Лили смотрела на его фигуру на фоне окна и думала о том, что если бы дело было только в том, чтобы загреметь прямиком к нему, она бы не колебалась. Жаль только, что путь оказался безумно долгим и невыносимым.
— Если не считать всего, что было до того, я рада, — произнесла она вслух, и его пальцы запутались, тщетно пытаясь застегнуть еще одну пуговицу.
— Чему? — Он изучал ее глаза, и видел, как они снова становились зелеными, наполняясь незнакомыми ему чувствами вперемешку с болью.
— Тому, что я с тобой. Во всех этих жизнях… — она замолчала, потому что слезы сдавили ей горло.

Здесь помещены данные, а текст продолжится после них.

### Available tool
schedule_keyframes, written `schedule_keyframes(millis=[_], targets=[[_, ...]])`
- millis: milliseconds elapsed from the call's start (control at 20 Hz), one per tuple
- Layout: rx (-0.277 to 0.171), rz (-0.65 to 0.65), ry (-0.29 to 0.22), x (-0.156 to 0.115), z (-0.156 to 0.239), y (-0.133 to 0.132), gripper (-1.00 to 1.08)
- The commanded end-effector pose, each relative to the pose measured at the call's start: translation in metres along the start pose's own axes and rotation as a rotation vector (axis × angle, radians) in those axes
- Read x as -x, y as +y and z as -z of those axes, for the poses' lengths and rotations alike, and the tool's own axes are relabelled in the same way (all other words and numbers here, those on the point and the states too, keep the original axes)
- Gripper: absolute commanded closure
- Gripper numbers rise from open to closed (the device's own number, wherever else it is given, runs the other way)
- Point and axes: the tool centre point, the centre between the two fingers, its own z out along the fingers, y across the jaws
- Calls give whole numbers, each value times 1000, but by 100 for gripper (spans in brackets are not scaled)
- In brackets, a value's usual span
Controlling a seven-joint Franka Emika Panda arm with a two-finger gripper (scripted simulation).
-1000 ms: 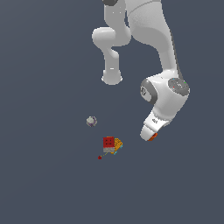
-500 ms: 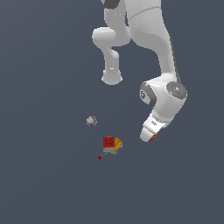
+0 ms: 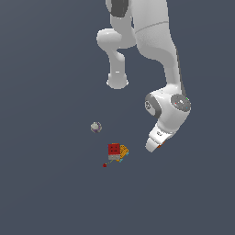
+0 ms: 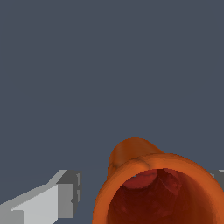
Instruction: Pick up a designated object from a clutter of objects.
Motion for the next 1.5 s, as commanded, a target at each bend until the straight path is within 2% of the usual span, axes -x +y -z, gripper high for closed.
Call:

Он не двигался с места и не насмехался, только пристально смотрел на нее.
— Не было никого и близко такого, как ты. — Проговорила она.

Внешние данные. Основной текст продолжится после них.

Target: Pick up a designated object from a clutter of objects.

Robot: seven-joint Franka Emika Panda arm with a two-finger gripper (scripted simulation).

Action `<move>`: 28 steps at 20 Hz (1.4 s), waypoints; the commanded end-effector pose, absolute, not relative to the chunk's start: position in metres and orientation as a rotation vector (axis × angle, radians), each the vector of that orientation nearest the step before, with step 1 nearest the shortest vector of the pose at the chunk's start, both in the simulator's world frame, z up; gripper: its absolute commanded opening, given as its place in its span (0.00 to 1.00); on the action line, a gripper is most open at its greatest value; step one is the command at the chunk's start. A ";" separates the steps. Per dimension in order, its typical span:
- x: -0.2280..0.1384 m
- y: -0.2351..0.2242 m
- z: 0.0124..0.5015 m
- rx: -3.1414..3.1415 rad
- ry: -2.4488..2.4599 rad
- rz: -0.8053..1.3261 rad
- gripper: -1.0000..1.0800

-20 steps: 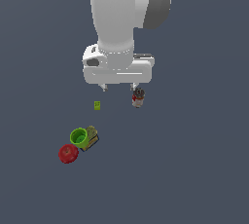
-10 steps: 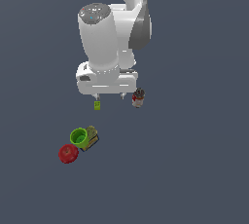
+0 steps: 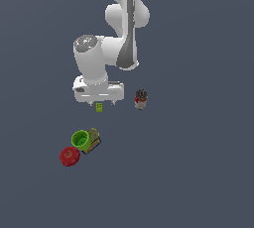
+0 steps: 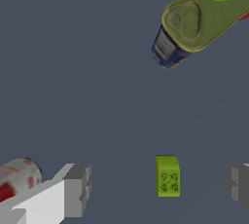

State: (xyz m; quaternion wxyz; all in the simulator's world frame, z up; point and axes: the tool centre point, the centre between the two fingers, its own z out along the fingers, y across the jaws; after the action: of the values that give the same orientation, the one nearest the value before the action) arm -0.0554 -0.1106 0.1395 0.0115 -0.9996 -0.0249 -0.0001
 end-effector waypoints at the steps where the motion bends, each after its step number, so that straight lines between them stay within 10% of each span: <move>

Ник знал, что это правда, и от этого признание било в самую середину его мертвого сердца.
— Да, я один в своем роде. — Выдохнул он, и справившись наконец со злосчастной пуговицей, поспешно вышел из комнаты прочь. По любым меркам это сильно напоминало бегство, и Калеб понимающе распахнул перед ним двери в коридор, но только раньше он бежал от своих любовниц по другим причинам: то от их назойливости, то от фальши или скуки, а теперь впервые бежал от искренности.

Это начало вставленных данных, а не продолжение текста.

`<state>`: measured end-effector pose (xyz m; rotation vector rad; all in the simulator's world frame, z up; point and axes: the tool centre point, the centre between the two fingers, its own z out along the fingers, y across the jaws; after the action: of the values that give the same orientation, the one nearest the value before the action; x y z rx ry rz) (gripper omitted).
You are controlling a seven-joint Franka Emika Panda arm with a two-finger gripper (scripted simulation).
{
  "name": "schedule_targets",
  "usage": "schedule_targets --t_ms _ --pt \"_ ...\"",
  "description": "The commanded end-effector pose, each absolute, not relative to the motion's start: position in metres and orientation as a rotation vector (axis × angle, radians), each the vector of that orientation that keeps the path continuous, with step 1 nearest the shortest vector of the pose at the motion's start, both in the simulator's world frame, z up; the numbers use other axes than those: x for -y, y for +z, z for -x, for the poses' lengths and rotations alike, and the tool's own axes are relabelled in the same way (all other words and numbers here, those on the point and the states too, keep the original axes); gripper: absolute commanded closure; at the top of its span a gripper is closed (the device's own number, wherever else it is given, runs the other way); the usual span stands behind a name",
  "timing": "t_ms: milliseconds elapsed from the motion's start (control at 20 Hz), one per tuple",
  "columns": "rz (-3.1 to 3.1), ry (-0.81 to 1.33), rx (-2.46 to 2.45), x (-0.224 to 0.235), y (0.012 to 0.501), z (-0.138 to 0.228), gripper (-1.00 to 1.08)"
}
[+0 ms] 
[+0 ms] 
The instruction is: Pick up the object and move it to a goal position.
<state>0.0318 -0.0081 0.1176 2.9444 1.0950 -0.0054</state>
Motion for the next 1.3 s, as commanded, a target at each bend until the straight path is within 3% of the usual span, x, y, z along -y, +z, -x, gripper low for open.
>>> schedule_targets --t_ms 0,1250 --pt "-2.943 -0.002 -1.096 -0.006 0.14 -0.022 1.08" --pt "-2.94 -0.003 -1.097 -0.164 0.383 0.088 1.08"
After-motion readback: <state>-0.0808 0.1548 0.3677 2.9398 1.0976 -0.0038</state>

Почему ее не волнуют ни богатство, ни власть? Почему она не предается развлечениям, как все остальные? Ей не нужны услуги от него, не нужны подарки, она идет напролом, трощит стену, которую он строил много веков, стену его одиночества, ей обязательно нужно попасть в середину, и кроме этого — больше ничего. С каким безрассудством и самоотверженностью она раз за разом штурмует его крепость, причем так, словно от этого зависит ее жизнь, словно в этом сосредоточен весь смысл ее существования. А что, если так? Тогда она — ошибка, его ошибка в первую очередь, — мысленно застонал Ник, — и кому, как не ему, известно, как избавляться от неугодных. Но он не хотел.
Глава 42
— Тебе нужно бежать, Лили! — Глаза Небироса постоянно меняли цвета, что выдавало в нем крайнюю степень волнения.— Он узнал о сфере?
— Нет, это Самаэль. Он больше никогда не вернется обратно.